The required output is the line that contains "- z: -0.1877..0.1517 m" plus every line after it in the listing below, copied exactly as it appears.
────
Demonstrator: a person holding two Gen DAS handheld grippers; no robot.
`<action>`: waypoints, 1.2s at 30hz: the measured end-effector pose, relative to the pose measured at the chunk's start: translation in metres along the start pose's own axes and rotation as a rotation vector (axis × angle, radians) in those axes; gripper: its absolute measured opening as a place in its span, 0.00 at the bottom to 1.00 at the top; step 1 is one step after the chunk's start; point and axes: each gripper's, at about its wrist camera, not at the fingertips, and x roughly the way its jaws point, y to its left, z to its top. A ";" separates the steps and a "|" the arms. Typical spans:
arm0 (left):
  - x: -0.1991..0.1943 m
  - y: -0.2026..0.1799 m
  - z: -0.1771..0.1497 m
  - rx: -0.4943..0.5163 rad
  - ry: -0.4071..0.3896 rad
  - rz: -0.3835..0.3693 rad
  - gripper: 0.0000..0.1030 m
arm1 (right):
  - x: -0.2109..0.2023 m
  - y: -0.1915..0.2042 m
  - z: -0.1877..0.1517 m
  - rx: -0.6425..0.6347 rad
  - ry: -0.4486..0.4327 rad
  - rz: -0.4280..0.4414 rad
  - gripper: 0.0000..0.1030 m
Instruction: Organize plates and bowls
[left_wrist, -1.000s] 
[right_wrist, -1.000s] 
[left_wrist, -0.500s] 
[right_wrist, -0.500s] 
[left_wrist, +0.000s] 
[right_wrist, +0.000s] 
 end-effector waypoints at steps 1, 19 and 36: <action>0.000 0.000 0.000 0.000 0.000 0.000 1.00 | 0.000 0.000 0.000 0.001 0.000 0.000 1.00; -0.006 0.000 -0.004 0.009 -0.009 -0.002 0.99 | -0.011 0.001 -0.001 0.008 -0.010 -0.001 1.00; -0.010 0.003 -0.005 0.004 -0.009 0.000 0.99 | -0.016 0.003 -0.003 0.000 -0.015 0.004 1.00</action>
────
Finished task:
  - z: -0.1877..0.1517 m
  - rx: -0.6425..0.6347 rad
  - ry: -0.4486..0.4327 rad
  - rz: -0.4280..0.4414 rad
  - gripper: 0.0000..0.1030 m
Instruction: Organize plates and bowls
[left_wrist, -1.000s] 
[right_wrist, -1.000s] 
[left_wrist, -0.500s] 
[right_wrist, -0.500s] 
[left_wrist, +0.000s] 
[right_wrist, +0.000s] 
 end-effector waypoints at steps 1, 19 and 36: <action>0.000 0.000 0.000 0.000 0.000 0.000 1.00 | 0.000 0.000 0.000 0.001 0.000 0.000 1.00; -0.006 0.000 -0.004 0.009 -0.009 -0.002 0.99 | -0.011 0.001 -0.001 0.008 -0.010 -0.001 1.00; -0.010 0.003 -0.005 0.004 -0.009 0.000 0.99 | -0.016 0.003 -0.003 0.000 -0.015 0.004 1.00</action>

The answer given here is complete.